Some homeless residents who received vouchers from the city of Encinitas stayed at an EconoLodge in April. / Photo by Adriana Heldiz

On April 29, the Voice of San Diego published an article highlighting the release of Encinitas unsheltered homeless from temporary sheltering in hotels. Though it is accurate that individuals are being released from temporary sheltering in motels, the article contains inaccurate paraphrasing, factual errors and the omission of important information I shared with the reporter that provides context surrounding this situation. I hope the following provides clarity to the fact that Community Resource Center remains committed to serving our community’s homeless during, through and beyond the COVID-19 pandemic in alignment with our mission of creating paths to safety, stability and self-sufficiency.

Foremost, the COVID-19 pandemic underscores the vulnerability of our unsheltered homeless, and the moral responsibility we have to provide supportive services for and care to these individuals. Unfortunately, the long-term availability of shelter beds and affordable housing did not increase since Gov. Gavin Newsom’s shelter in place order on March 20; and there presently is not a permanent emergency shelter for those experiencing homelessness in Encinitas. As a result, a majority of people who were experiencing homelessness before the shelter in place order – in Encinitas, San Diego County and the state of California – will likely experience homelessness when it ends. This difficult reality drives Community Resource Center’s ongoing response to and advocacy for long-term solutions for our community, county and state’s homeless crisis.

Specifically:

  • Providing hotel rooms for our community’s unsheltered homeless during COVID-19 was/is a temporary sheltering option. Participants in the program were notified of this from its inception, received weekly follow-up from Community Resource Center case management staff, were offered supportive service, and provided a one-week notice before this temporary intervention ended.
  • The article articulated statements about my thoughts and beliefs, and the programmatic strategy of Community Resource Center. The editorial paraphrasing is inaccurate. CRC does not object “on principle” to housing people in hotel rooms. What we “think” did not motivate the release of unsheltered homeless from hotels. In fact, what we think and value motivated our petition to the city of Encinitas to support the temporary sheltering of people experiencing homelessness in hotels.
  • Two factors necessitated the release of people from temporary shelter in hotels:
    1) The California state law that defines an individual as a tenant (vs. resident/guest) after 30 days’ room occupancy, and 2) The inability of the city of Encinitas and/or Community Resource Center to indefinitely sustain this temporary shelter option – especially in the absence of financial support from county, state and federal resources.
  • In order to provide objective criteria for the continued placement of people in hotels, the city of Encinitas and Community Resource Center adopted federal, state and county guidelines for providing temporary hotel shelter for asymptomatic homeless who are most vulnerable to COVID-19: people who are 65+ and/or who have certain underlying health conditions (respiratory, compromised immunities, chronic disease).
  • Community Resource Center is taking a short-, mid- and long-term view of providing assistance to people who have been economically impacted by COVID-19. Forecasts indicate the economic recovery from COVID-19 will last between 18 months and four years. So in addition to directing resources to immediate needs for those experiencing homelessness, we are looking at long-term needs people will have – like rent assistance that will prevent people from becoming homeless.
  • Food distributed by Community Resource Center is compliant with standards established for food banks/pantries by the USDA and county; which are locally met and/or exceeded by standards established and monitored by public and private entities. Sell-by dates are often not expiration dates. Furthermore, the county’s Department of Environmental Health, Food and Housing Division routinely conducts inspections of Community Resource Center’s Food and Nutrition Pantry and issues a Health permit which is current for 2020 and posted, as required in the pantry.
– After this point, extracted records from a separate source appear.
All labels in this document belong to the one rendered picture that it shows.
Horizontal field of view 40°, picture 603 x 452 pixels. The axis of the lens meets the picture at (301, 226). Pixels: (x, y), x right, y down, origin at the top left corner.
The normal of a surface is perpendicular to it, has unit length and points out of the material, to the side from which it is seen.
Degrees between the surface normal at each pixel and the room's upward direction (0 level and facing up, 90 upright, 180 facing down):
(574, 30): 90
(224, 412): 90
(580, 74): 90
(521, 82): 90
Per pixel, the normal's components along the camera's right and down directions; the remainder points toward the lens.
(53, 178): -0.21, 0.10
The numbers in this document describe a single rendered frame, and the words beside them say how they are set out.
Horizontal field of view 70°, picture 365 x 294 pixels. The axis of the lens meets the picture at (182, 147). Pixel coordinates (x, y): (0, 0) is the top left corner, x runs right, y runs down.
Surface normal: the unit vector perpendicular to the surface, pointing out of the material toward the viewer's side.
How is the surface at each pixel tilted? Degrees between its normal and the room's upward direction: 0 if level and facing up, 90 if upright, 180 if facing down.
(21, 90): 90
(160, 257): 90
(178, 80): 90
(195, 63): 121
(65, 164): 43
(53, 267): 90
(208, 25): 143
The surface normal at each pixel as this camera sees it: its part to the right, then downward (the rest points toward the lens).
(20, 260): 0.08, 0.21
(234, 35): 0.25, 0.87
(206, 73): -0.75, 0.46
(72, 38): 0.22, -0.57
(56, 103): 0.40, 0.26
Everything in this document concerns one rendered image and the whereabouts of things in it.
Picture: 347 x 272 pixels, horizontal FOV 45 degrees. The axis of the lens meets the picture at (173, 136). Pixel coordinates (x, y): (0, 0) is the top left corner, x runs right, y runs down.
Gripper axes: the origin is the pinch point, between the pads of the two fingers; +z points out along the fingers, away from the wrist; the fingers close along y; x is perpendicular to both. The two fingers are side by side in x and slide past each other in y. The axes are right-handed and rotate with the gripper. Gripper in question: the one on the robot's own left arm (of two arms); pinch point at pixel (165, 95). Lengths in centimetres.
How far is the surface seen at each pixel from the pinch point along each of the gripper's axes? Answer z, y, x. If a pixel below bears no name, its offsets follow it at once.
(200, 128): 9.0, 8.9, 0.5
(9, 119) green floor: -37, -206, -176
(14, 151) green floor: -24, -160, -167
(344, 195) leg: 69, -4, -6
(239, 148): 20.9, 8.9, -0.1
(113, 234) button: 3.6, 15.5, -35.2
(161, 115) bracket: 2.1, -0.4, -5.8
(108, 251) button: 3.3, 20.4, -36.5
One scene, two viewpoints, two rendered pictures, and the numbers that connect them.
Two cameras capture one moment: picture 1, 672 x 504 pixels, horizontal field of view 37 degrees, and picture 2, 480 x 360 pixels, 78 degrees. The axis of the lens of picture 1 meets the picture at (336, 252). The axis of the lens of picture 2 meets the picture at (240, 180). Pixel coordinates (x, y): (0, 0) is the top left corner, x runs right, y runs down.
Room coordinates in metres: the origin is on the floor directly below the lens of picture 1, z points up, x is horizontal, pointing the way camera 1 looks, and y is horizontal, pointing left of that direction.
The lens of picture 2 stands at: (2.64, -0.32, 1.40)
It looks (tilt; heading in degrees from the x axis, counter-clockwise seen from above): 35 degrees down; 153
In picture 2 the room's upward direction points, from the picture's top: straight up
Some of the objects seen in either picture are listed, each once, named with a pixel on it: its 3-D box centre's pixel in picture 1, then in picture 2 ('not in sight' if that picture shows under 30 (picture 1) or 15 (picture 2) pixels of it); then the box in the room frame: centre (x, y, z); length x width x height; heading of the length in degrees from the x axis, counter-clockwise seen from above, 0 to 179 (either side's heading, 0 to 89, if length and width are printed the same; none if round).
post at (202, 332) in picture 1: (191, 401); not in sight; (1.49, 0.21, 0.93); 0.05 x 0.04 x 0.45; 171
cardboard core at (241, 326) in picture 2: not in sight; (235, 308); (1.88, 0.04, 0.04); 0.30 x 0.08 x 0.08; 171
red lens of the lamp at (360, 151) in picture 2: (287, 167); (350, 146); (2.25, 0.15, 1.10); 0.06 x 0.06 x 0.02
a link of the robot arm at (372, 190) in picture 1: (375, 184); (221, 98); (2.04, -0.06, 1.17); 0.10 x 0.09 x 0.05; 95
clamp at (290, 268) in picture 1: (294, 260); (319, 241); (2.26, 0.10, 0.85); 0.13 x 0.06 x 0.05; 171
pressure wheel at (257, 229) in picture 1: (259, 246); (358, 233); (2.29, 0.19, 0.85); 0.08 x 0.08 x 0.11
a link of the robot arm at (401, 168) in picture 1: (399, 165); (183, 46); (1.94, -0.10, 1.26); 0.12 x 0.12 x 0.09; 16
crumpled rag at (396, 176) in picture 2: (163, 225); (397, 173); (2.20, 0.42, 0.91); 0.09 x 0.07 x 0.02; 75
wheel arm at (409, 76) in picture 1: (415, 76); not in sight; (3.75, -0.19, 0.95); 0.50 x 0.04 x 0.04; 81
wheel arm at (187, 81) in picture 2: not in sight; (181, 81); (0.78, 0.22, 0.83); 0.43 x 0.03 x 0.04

Perhaps the most significant omission from the article is the inspiring news that while temporarily sheltered in a hotel, and with the support of Community Resource Center’s staff and resources, three households began their journey away from homelessness to permanent housing. Beyond COVID-19, Community Resource Center assists unsheltered individuals and those who are at risk of becoming homeless with housing, employment resources, food, rental assistance, financial education and individualized support. In 2019, 273 individuals found safe housing through Community Resource Center’s intervention programs, including our domestic violence shelter and transitional units.

John Van Cleef is CEO of Community Resource Center.